## What you need to do:
Where a line in the records below includes "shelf", pull that line out.

## Records from a dataset:

━━━━

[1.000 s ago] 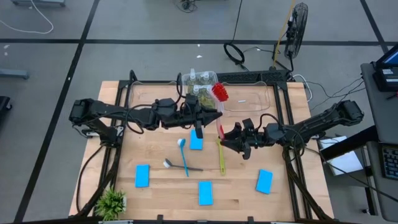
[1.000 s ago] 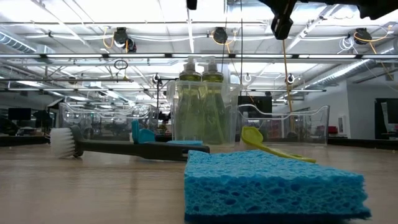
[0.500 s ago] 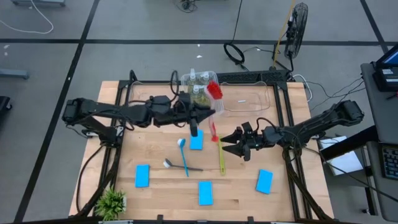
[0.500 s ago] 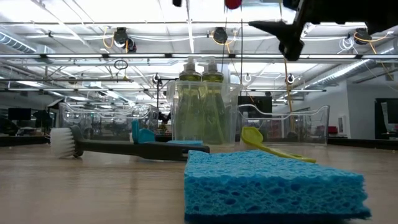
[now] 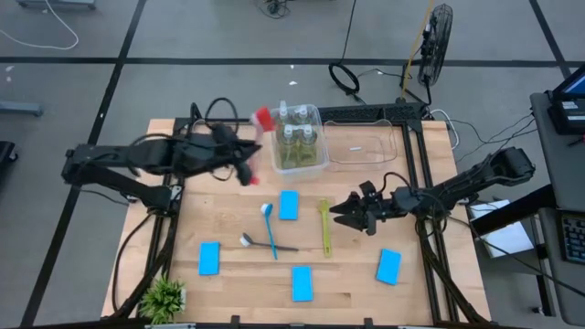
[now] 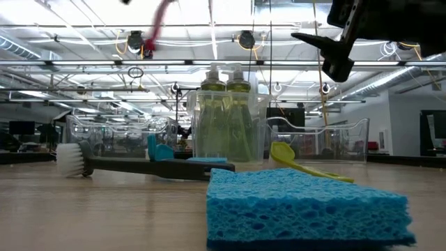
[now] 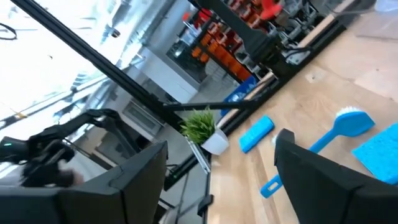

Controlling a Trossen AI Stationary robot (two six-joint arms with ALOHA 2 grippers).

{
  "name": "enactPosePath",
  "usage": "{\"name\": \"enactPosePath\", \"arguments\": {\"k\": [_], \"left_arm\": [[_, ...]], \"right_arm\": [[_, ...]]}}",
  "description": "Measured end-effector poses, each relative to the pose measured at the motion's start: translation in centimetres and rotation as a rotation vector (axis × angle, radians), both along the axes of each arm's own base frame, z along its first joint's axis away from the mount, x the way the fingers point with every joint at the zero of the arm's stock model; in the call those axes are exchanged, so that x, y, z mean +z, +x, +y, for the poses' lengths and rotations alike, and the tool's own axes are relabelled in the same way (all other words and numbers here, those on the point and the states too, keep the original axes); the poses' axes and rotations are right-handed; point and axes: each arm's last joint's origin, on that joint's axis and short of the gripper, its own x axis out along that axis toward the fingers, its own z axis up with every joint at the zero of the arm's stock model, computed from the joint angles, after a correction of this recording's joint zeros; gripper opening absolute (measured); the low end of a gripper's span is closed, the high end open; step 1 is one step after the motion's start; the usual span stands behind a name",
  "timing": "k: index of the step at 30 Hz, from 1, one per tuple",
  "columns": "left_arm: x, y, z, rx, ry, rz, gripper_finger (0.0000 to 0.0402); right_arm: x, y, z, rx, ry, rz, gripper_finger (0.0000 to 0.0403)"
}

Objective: Pick & Place Kitchen Sink Supplies
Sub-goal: Put the red dish brush into the left transparent bin

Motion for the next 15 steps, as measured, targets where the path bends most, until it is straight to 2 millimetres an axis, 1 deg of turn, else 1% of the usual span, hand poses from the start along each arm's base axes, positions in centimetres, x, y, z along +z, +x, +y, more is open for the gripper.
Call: {"name": "enactPosePath", "arguments": {"k": [1,3,4,7,8,12,15], "left_arm": [[-0.1,-0.7,0.1,0.014,0.013,0.034,0.0036],[0.4,-2.0,0.2,0.03,0.048,0.054,0.0036],[0.2,-2.6,0.2,0.035,0.079,0.104,0.0036],[0.2,-3.6,0.5,0.036,0.174,0.189,0.0036],[-0.1,-3.8,0.7,0.041,0.198,0.243,0.0036],[-1.0,-4.6,1.9,0.09,0.23,0.403,0.0036],[-1.8,-4.7,2.9,0.115,0.244,0.525,0.0036]], "right_arm": [[-0.1,-0.1,0.0,0.0,0.002,-0.007,0.0283],[-0.4,-0.4,-0.1,-0.002,0.004,-0.015,0.0282],[-0.4,-0.5,-0.1,-0.002,0.006,-0.021,0.0282],[-0.6,-0.7,-0.2,-0.003,0.011,-0.038,0.0282],[-0.6,-0.8,-0.2,-0.004,0.012,-0.042,0.0283],[-0.5,-0.9,-0.3,-0.004,0.023,-0.07,0.0283],[-0.3,-0.9,-0.3,-0.007,0.025,-0.085,0.028]]}}
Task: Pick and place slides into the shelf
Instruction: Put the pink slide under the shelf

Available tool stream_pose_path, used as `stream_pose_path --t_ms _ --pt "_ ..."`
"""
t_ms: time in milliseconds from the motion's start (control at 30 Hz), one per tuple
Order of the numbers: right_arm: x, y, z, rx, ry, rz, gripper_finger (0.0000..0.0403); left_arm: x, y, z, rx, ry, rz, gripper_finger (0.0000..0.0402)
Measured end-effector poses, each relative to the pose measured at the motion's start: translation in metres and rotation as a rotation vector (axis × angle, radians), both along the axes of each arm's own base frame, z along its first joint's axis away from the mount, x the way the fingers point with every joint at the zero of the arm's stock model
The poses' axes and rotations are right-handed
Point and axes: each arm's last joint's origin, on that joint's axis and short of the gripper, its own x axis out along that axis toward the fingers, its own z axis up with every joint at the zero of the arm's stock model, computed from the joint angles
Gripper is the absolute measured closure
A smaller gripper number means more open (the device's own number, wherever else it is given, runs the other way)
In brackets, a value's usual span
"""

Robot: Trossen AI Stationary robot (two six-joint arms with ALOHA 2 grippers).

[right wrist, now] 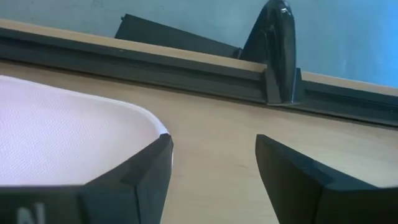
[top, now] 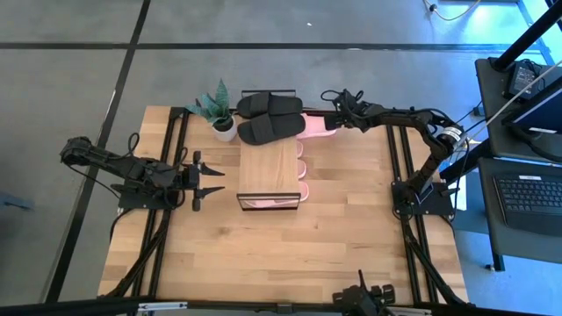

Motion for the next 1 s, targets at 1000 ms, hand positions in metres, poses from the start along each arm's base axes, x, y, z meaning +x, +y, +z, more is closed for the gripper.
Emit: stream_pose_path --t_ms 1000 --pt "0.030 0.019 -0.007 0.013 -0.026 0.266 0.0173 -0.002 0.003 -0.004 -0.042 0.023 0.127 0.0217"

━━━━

## Exercise output:
Task: Pick and place slides into the shelf
Instruction: Put the pink slide under the shelf

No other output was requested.